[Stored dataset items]
━━━━━━━━━━━━━━━━━━━━

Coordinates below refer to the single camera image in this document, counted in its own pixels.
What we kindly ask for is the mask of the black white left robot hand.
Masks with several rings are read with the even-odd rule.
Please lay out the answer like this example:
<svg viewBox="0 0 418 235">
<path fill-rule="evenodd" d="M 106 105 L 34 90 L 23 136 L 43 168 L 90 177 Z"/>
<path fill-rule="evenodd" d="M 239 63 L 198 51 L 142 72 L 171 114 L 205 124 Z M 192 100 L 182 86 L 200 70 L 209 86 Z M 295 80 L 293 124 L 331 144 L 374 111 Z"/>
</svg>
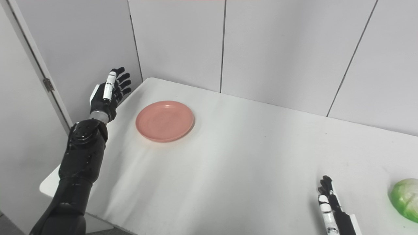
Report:
<svg viewBox="0 0 418 235">
<path fill-rule="evenodd" d="M 130 73 L 124 67 L 112 69 L 104 83 L 96 85 L 90 96 L 89 119 L 107 124 L 116 118 L 116 109 L 132 89 Z"/>
</svg>

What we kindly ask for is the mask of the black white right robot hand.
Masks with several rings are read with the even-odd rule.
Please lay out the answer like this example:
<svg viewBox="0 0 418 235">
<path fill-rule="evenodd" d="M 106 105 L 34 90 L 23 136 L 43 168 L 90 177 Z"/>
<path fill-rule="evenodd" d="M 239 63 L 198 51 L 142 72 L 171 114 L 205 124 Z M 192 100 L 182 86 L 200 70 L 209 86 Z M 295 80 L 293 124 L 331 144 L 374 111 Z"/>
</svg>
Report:
<svg viewBox="0 0 418 235">
<path fill-rule="evenodd" d="M 318 192 L 318 205 L 327 235 L 362 234 L 356 216 L 346 213 L 341 207 L 331 177 L 323 175 Z"/>
</svg>

━━━━━━━━━━━━━━━━━━━━

**Aim of the exercise**
Which lines of the data contain the word "What"? Copy each one.

**Result**
What we kindly ask for is the mask of the black white left robot hand.
What we kindly ask for is the mask of the black white right robot hand.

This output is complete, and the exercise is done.